*WHAT YOU HAVE TO DO:* The records sit below this line. Repeat all of them exactly.

*INFORMATION SHOWN:*
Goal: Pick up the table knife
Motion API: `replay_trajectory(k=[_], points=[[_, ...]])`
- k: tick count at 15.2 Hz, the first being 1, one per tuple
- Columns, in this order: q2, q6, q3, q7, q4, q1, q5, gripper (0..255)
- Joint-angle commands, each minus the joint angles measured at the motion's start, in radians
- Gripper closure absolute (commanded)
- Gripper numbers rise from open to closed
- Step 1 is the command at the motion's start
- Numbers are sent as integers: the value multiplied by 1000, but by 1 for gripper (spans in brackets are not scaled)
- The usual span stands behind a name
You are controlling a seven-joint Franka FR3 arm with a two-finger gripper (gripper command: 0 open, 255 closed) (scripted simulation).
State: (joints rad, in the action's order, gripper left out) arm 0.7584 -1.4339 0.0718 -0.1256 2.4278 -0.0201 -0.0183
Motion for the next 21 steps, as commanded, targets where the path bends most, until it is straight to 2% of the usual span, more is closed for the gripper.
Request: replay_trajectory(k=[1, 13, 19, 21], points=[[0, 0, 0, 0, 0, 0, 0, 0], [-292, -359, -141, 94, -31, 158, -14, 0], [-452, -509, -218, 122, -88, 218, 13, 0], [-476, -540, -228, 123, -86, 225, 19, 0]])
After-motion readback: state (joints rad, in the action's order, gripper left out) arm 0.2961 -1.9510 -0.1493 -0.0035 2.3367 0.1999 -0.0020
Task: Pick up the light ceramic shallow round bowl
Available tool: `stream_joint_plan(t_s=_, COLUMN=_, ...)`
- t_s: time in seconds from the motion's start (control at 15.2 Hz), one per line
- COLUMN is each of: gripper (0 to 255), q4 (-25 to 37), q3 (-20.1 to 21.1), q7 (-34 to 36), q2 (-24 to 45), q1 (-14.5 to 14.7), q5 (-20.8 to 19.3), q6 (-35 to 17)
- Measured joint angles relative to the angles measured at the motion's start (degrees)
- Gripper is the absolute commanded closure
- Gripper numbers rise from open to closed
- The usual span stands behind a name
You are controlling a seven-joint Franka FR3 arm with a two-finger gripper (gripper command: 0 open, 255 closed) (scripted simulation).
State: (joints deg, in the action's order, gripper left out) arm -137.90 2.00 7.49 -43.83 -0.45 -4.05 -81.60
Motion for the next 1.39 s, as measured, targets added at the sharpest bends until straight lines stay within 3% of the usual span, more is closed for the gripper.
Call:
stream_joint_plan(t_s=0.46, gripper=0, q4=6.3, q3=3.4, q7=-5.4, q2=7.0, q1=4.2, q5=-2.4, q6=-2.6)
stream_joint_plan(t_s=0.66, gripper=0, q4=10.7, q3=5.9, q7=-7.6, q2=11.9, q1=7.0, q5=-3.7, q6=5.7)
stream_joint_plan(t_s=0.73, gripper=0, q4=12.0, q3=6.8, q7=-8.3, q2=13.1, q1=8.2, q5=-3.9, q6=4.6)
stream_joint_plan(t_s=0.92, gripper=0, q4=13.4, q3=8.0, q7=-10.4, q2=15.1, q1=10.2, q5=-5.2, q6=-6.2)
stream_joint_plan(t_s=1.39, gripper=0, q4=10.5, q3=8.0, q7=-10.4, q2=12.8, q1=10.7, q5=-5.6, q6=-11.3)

*RESPONSE TO THIS EXERCISE:*
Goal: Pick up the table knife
Motion API: `replay_trajectory(k=[_], points=[[_, ...]])`
- k: tick count at 15.2 Hz, the first being 1, one per tuple
- Columns, in this order: q2, q6, q3, q7, q4, q1, q5, gripper (0..255)
- Joint-angle commands, each minus the joint angles measured at the motion's start, in radians
- Gripper closure absolute (commanded)
- Gripper numbers rise from open to closed
- Step 1 is the command at the motion's start
- Numbers are sent as integers: the value multiplied by 1000, but by 1 for gripper (spans in brackets are not scaled)
- The usual span stands behind a name
You are controlling a seven-joint Franka FR3 arm with a two-finger gripper (gripper command: 0 open, 255 closed) (scripted simulation).
State: (joints rad, in the action's order, gripper left out) arm 0.7584 -1.4339 0.0718 -0.1256 2.4278 -0.0201 -0.0183
Motion for the next 21 steps, as commanded, targets where the path bends most, until it is straight to 2% of the usual span, more is closed for the gripper.
Request: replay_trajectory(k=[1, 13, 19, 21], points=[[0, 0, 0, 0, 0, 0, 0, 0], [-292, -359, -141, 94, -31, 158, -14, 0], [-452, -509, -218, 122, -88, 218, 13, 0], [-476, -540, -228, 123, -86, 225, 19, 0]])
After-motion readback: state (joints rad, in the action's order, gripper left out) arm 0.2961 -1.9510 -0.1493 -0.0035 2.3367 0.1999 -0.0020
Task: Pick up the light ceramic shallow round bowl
Available tool: `stream_joint_plan(t_s=_, COLUMN=_, ...)`
- t_s: time in seconds from the motion's start (control at 15.2 Hz), one per line
- COLUMN is each of: gripper (0 to 255), q4 (-25 to 37), q3 (-20.1 to 21.1), q7 (-34 to 36), q2 (-24 to 45), q1 (-14.5 to 14.7), q5 (-20.8 to 19.3), q6 (-35 to 17)
- Measured joint angles relative to the angles measured at the motion's start (degrees)
- Gripper is the absolute commanded closure
- Gripper numbers rise from open to closed
- The usual span stands behind a name
You are controlling a seven-joint Franka FR3 arm with a two-finger gripper (gripper command: 0 open, 255 closed) (scripted simulation).
State: (joints deg, in the action's order, gripper left out) arm -137.90 2.00 7.49 -43.83 -0.45 -4.05 -81.60
Motion for the next 1.39 s, as measured, targets added at the sharpest bends until straight lines stay within 3% of the usual span, more is closed for the gripper.
Call:
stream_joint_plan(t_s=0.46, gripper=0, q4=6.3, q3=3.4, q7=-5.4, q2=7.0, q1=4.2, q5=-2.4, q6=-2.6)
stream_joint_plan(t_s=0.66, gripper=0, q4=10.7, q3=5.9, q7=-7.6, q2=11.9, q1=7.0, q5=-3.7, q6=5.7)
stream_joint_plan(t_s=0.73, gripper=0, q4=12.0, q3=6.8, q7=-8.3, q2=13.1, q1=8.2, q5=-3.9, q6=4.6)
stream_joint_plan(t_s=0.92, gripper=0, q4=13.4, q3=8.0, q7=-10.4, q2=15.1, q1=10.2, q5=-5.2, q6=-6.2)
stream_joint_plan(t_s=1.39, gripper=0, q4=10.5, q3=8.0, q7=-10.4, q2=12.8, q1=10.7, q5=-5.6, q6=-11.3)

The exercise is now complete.